§ **Required action**: Extract the first line through the line containing "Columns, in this" from the listing below, exactly as written.

━━ Information provided

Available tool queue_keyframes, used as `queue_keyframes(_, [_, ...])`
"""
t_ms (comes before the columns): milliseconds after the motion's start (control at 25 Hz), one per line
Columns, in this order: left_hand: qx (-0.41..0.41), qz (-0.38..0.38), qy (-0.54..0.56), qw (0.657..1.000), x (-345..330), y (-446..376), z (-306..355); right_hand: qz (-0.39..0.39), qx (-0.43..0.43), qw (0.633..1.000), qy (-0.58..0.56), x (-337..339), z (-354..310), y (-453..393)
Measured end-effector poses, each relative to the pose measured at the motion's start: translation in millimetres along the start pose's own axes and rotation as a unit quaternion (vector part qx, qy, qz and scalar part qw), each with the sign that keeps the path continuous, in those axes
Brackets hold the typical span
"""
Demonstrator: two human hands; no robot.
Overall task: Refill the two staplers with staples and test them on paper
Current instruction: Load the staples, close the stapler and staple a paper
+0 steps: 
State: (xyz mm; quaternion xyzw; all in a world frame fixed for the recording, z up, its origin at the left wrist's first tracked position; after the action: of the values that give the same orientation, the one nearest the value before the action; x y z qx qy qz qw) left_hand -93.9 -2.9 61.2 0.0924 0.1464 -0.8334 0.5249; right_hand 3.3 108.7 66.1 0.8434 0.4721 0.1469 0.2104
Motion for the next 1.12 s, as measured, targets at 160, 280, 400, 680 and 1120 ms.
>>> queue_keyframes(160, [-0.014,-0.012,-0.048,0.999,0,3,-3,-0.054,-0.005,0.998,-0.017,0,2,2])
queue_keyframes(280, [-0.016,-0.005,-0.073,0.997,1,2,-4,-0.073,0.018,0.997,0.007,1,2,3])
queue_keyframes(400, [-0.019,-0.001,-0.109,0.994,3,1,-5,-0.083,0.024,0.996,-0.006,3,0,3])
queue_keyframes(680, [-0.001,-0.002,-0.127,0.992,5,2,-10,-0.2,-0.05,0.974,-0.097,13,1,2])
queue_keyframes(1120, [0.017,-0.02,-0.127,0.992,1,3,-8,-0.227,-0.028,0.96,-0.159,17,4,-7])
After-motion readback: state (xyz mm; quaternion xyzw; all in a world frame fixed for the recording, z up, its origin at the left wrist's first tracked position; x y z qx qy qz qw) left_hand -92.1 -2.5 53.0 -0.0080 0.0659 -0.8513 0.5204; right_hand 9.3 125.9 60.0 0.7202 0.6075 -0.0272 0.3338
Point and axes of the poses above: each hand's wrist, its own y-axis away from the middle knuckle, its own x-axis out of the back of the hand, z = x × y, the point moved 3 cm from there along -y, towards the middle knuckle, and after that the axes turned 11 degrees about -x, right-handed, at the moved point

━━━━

§ **Response to the task**:
Available tool queue_keyframes, used as `queue_keyframes(_, [_, ...])`
"""
t_ms (comes before the columns): milliseconds after the motion's start (control at 25 Hz), one per line
Columns, in this order: left_hand: qx (-0.41..0.41), qz (-0.38..0.38), qy (-0.54..0.56), qw (0.657..1.000), x (-345..330), y (-446..376), z (-306..355); right_hand: qz (-0.39..0.39), qx (-0.43..0.43), qw (0.633..1.000), qy (-0.58..0.56), x (-337..339), z (-354..310), y (-453..393)

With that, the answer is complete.